At the start of last month, Agriculture Minister Andrew Muir confirmed he has instructed DAERA officials to start working on a process to reinstate a recent change to farm cross-compliance penalties.

The issue relates to a decision taken by Minister Muir’s predecessor Edwin Poots, who had decided in 2022 to put a 15% cap on penalties for farmers with repeated negligent breaches of cross compliance rules.

In practice, a single negligent (minor) breach of the rules normally attracts a deduction of up to 5% off farm payments, and if the same breach is repeatedly found over a three-year period, the penalty could be up to 15%. At this stage, DAERA would contact the farmer and warn another breach of the same rule would be seen as intentional, attracting much higher rates of penalty. It was this latter point that Minister Poots changed – repeated negligent breaches of cross compliance would be capped at 15%.

The key point Minister Poots addressed was to prevent a farmer who, for example, had repeatedly breached the limit for missing cattle tags, ending up with a ridiculous penalty running into tens of thousands.

However, the narrative from various green campaigners was that Minister Poots was going soft on persistent polluters.
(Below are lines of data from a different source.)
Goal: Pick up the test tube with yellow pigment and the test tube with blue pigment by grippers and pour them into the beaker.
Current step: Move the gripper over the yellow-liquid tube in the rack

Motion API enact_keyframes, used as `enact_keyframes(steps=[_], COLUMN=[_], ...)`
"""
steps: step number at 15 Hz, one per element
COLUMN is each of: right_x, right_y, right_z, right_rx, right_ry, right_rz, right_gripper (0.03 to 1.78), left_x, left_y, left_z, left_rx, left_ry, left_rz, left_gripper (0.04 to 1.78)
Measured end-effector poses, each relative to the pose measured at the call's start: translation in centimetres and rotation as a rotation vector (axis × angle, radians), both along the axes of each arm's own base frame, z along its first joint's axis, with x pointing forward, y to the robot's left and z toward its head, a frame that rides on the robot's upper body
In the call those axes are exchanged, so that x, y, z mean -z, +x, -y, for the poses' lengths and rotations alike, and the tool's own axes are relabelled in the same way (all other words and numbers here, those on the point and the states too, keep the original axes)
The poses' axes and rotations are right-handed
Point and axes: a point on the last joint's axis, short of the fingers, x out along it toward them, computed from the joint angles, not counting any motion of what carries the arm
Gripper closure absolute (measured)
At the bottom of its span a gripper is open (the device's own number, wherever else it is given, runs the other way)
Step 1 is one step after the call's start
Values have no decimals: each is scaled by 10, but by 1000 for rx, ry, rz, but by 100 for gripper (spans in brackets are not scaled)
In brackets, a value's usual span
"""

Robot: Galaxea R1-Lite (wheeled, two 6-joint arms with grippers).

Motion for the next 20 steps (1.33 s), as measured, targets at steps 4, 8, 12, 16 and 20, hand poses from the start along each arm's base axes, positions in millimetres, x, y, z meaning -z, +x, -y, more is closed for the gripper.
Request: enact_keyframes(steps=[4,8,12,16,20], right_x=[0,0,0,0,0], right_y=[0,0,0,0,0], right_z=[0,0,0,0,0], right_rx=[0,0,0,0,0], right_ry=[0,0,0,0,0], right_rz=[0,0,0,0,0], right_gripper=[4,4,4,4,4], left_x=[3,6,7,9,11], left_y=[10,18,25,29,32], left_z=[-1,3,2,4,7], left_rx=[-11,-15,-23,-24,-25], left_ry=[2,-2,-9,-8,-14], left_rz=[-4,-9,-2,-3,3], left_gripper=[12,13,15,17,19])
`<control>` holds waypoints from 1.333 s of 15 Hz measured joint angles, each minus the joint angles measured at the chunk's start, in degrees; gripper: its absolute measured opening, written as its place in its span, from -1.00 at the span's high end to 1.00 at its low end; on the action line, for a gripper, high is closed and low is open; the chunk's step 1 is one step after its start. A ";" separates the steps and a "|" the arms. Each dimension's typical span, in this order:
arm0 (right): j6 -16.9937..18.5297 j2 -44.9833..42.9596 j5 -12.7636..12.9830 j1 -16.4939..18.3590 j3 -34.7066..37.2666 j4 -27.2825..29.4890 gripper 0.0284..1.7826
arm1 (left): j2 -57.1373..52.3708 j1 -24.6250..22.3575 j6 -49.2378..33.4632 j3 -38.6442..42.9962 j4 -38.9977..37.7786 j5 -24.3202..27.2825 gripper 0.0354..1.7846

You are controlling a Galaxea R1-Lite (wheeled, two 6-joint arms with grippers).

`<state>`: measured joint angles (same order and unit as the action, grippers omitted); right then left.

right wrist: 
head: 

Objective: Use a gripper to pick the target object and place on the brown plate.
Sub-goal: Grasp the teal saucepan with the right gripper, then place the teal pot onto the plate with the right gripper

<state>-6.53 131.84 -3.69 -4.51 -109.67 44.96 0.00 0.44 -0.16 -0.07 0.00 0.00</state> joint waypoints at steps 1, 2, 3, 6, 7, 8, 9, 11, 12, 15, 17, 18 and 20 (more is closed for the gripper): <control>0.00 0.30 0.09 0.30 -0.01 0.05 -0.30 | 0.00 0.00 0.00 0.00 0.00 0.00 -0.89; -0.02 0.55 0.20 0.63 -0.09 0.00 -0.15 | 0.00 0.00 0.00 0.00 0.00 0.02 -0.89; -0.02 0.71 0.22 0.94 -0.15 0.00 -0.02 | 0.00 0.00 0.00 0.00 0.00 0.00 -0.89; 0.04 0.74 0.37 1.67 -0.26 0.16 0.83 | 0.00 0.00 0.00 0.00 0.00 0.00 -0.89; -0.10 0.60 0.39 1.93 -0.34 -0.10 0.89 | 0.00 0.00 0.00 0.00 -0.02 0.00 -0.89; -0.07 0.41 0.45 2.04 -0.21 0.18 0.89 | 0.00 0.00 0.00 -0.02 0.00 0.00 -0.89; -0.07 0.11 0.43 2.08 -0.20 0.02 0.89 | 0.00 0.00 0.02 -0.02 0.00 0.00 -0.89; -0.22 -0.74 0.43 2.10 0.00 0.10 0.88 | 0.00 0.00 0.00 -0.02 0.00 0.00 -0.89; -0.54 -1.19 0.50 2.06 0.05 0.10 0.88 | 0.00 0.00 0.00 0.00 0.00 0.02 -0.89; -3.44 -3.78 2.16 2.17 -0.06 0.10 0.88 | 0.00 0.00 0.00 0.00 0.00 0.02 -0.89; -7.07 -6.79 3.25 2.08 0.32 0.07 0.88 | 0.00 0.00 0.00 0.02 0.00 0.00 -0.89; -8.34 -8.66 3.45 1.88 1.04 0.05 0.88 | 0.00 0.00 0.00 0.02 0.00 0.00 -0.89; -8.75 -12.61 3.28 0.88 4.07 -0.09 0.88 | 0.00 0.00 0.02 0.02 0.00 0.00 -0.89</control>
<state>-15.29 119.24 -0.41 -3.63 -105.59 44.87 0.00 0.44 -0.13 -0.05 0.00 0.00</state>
These campaigners seem to have no concept that cross-compliance covers a wide variety of issues well beyond just farm pollution. They also conveniently miss the fact that the number of farm inspections ramped up significantly during the tenure of Minister Poots.

Answer

The lack of understanding around these issues is exposed in a recent written answer given by Minister Muir to DUP MLA William Irvine, who asked about negligent and intentional breaches of cross compliance rules.

In 2023, just eleven farmers (out of over 24,000) had penalties capped at 15% following the change by Minister Poots, so the number of farmers benefitting is already incredibly low, never mind the fact most of these negligent cases are nothing to do with the environment.

If Minister Muir wants to waste DAERA resources reversing the decision of Minister Poots, that is his prerogative. But doing so is simply about optics and appeasing the ill-informed.